What is one business idea that you’re willing to give away to our readers?

A professional management tool that allows professionals to run their businesses while practicing their professions. To me, whenever someone is a professional, like a lawyer or a doctor, their core business is running that practice. So, helping their patients or clients is their main focus, and they don’t concentrate so much on the true business aspect of having the practice. Thus, a software that’s a very organic product and is constantly being improved to provide the services that those practitioners need so they can run their practice.

What is the best $100 you recently spent? What and why?

I love my Kindle. I’ve had every iteration of the Kindle since Amazon put the product out. I think it’s the best $100 you can spend.

What is one piece of software or a web service that helps you be productive?

Google’s G Suite. As much as I have a lot of frustrations that come up, as with any product, I find they provide the best way for me to collaborate with my various teams.

What is the one book that you recommend our community should read and why?

All the Shah’s Men by Stephen Kinzer. I’m originally Iranian, and many of my childhood memories are from Iran. This is a book regarding some historical events that occurred in Iran that, after you read it, explains how my situation came to be and why we ended up immigrating to the U.S. For me, it has that kind of connection, not only with the country where I’m from, but it also explains to me a lot of the reasons things turned out the way they did.
I also think it’s important for anyone to look at how different cultures, countries and people can look at the very same events and have vastly different perspectives.
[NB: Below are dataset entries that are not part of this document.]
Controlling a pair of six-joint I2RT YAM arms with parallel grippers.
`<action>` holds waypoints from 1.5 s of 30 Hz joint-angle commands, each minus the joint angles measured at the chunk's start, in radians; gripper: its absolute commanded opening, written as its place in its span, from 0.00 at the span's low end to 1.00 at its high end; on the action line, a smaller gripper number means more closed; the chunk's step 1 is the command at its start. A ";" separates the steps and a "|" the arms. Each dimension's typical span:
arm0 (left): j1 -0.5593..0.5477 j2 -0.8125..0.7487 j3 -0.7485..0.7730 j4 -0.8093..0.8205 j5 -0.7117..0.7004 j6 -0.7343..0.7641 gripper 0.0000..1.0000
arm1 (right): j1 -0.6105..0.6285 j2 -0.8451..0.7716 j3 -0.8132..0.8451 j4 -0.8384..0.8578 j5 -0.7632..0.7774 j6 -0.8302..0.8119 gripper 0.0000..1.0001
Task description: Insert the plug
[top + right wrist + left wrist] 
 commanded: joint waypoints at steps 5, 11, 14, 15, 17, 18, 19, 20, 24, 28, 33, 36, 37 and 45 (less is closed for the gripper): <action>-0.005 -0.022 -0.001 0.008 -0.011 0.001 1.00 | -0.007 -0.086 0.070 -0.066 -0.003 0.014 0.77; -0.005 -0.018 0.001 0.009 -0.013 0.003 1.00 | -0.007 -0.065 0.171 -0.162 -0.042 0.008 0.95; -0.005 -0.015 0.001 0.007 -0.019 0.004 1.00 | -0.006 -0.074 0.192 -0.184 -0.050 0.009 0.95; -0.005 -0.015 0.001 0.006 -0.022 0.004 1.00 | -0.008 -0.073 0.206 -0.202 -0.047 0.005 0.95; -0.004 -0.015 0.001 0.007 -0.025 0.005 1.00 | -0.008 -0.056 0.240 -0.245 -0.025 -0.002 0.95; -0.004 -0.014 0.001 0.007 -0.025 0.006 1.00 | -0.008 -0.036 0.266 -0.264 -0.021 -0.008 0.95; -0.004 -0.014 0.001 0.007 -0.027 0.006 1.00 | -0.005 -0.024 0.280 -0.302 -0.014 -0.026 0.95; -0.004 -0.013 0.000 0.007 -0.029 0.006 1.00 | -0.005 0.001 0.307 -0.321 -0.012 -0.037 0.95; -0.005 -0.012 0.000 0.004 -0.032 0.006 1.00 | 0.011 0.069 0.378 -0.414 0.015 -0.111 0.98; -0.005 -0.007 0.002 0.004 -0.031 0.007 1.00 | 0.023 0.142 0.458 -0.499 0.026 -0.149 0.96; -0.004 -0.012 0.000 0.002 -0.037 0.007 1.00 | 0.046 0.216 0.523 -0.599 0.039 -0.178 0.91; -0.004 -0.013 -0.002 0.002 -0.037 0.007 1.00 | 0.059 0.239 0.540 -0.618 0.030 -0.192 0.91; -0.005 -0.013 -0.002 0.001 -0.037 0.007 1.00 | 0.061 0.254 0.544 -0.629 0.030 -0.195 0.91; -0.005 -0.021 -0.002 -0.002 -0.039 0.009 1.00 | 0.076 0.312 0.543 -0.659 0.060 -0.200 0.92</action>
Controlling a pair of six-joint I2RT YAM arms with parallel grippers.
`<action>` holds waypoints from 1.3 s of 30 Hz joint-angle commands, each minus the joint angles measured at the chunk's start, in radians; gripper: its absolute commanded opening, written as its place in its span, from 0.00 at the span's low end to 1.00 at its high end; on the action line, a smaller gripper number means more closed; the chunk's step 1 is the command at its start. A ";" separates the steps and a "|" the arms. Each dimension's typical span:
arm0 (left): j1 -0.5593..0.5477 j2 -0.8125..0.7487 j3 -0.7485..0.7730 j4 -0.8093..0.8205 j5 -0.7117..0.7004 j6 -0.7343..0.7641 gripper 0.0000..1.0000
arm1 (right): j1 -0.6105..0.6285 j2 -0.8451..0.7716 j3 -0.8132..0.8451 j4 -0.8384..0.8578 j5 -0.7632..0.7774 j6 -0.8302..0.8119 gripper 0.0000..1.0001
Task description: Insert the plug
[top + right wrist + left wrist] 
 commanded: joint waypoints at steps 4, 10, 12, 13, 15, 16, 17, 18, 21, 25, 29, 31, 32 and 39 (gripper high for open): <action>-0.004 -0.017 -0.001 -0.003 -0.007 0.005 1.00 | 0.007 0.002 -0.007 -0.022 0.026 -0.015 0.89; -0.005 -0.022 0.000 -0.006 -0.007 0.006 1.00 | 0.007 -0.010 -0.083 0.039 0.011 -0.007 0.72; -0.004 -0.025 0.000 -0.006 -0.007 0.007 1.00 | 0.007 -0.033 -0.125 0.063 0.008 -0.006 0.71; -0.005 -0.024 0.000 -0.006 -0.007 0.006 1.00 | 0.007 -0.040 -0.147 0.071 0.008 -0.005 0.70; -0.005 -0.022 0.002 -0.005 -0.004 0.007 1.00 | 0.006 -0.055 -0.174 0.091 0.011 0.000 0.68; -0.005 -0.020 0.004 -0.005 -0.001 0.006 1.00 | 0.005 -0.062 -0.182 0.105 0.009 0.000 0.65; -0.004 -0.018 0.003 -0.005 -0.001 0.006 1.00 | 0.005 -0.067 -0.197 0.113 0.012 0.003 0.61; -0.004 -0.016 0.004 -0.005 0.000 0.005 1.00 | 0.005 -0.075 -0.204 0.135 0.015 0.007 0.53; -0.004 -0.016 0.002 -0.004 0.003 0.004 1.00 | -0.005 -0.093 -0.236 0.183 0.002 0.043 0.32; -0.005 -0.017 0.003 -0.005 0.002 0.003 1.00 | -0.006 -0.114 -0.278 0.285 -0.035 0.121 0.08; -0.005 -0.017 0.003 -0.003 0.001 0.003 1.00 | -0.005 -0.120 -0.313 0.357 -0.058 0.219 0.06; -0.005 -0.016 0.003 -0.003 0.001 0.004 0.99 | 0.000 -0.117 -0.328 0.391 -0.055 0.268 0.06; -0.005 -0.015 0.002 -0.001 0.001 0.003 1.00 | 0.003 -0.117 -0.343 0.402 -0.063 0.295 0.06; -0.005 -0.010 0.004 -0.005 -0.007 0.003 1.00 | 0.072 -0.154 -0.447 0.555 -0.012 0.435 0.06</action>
It’s a great example of where you can actually see that there are legitimate but vastly different perspectives of anything.

What is your favorite quote?

“First they ignore you, then they laugh at you, then they fight you, then you win.” – Mahatma Gandhi.

Key Learnings:

● In order to bring an idea to life, you have to plan it, be persistent with it, and execute it well.
● You must brand yourself or other people will.
● If you can’t describe a subject matter to someone in a few sentences, you probably don’t know it well enough. Go back and look at the information to study it further before you present it.
● Without a great marketing strategy, you can have the best product or service in the world, and no one is going to use it.